100辞書・辞典一括検索

JLogos

45

狐禅寺
【こせんじ】


旧国名:陸奥

磐井丘陵の東部,北寄りが北上盆地の南端沖積地,南寄りが丘陵に位置する。平泉時代,往来の人々に害を与えた狐を討ち取って大明神として,別当寺を白馬山狐禅寺にしたという伝説がある(真滝村郷土教育資料)。草ケ沢遺跡は,縄文~弥生時代の遺跡として重要。鹿島社は大同2年,坂上田村麻呂の勧請と伝え(一関市史3),願成寺第2世来用梵西和尚は,鶏頭山光西寺を開山と伝う(同前4)。字峯下の狐禅寺城跡は葛西家臣新柵太郎左衛門(種次)の居城と伝う(仙台領古城書上・安永風土記)。また,天正9年一関の黒沢一族と平泉河東の長部一族はこの地で合戦を行っている(狐禅寺騒動)。
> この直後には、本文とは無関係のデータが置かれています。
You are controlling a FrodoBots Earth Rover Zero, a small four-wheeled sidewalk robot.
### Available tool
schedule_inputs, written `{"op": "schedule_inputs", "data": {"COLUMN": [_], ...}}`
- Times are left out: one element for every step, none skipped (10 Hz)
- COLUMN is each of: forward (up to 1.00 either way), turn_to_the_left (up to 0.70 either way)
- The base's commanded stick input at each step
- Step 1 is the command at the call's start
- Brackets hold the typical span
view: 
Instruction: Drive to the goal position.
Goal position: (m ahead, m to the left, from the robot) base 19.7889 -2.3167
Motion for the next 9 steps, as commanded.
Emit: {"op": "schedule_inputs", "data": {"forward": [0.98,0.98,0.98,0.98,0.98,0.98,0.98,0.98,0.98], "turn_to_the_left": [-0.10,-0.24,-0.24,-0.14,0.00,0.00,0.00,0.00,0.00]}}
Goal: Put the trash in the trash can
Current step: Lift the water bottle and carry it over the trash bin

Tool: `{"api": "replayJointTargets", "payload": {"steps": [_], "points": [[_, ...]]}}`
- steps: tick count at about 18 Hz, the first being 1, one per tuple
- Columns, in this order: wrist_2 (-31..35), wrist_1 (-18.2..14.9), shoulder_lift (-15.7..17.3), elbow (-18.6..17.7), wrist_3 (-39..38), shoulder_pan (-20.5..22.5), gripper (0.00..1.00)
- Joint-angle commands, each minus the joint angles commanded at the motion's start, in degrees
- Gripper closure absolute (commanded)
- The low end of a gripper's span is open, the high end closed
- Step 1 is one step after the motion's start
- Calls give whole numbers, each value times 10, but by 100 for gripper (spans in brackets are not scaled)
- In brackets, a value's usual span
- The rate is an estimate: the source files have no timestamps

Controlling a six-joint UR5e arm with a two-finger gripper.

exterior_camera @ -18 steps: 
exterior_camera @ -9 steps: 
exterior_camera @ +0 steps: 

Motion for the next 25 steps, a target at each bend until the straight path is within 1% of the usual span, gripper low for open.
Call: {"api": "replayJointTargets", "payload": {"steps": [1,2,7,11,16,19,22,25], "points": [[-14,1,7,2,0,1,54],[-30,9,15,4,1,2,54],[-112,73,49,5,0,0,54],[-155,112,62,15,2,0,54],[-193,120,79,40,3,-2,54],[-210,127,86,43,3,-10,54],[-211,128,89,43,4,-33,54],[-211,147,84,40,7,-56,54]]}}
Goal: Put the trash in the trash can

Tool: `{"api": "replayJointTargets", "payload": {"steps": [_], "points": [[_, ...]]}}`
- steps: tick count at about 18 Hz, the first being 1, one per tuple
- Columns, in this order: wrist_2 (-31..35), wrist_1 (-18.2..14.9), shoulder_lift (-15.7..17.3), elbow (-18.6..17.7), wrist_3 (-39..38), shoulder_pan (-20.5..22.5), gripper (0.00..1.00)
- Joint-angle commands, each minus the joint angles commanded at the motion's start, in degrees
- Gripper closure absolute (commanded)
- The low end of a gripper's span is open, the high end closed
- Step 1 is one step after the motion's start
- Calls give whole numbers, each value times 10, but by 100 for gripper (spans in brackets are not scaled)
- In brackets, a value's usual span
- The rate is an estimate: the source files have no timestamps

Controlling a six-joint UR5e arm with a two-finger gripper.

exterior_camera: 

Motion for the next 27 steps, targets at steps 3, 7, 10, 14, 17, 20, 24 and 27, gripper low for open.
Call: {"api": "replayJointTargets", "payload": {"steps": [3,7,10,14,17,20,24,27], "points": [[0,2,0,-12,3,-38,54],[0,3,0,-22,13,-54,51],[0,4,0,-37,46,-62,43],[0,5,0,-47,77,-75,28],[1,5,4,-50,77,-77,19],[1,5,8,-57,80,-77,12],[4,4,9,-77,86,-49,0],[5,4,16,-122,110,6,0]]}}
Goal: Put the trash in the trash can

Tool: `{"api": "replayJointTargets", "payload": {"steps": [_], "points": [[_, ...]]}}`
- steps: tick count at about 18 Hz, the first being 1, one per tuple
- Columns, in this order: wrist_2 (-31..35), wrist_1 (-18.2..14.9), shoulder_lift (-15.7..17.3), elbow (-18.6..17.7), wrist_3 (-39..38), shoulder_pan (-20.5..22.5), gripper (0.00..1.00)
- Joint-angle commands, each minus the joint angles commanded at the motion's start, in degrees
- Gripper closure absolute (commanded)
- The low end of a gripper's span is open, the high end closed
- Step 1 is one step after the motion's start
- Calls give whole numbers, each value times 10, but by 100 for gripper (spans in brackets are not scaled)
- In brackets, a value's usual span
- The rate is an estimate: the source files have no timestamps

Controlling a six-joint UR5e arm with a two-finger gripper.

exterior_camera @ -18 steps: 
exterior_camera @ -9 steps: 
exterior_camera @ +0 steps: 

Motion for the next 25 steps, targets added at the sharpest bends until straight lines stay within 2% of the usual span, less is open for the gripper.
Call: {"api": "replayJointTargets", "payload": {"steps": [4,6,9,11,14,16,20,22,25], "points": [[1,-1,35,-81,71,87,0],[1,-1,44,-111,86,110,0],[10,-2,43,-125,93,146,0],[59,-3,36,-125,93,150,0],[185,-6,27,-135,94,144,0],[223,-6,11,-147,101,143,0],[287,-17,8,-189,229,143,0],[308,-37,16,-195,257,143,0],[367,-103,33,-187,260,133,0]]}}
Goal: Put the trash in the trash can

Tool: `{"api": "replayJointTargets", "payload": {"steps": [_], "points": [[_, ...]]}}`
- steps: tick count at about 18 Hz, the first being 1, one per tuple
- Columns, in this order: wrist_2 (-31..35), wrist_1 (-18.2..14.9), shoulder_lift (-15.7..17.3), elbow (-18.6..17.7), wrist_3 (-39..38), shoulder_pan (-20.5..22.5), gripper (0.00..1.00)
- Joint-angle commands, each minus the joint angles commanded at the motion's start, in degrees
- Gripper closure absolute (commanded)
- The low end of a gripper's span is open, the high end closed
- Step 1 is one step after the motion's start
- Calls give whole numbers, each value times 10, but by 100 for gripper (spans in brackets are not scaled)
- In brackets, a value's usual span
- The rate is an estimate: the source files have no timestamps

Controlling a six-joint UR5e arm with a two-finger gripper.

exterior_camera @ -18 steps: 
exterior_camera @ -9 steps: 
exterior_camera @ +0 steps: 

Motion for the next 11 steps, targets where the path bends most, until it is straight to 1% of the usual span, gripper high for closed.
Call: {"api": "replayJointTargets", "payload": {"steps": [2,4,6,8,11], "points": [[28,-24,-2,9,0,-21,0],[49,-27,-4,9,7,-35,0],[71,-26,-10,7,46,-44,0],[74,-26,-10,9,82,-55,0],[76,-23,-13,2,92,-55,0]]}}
なお,天正7年10月5日の代官鈴木蔵人知行宛行状によれば,小野寺新介に「当狐禅寺村之内拾弐貫文之地(知)行」が認められている。ただし,この文書は要検討。
狐禅寺村(近世)】 江戸期~明治22年の村名。
狐禅寺(近代)】 明治22年~現在の大字名。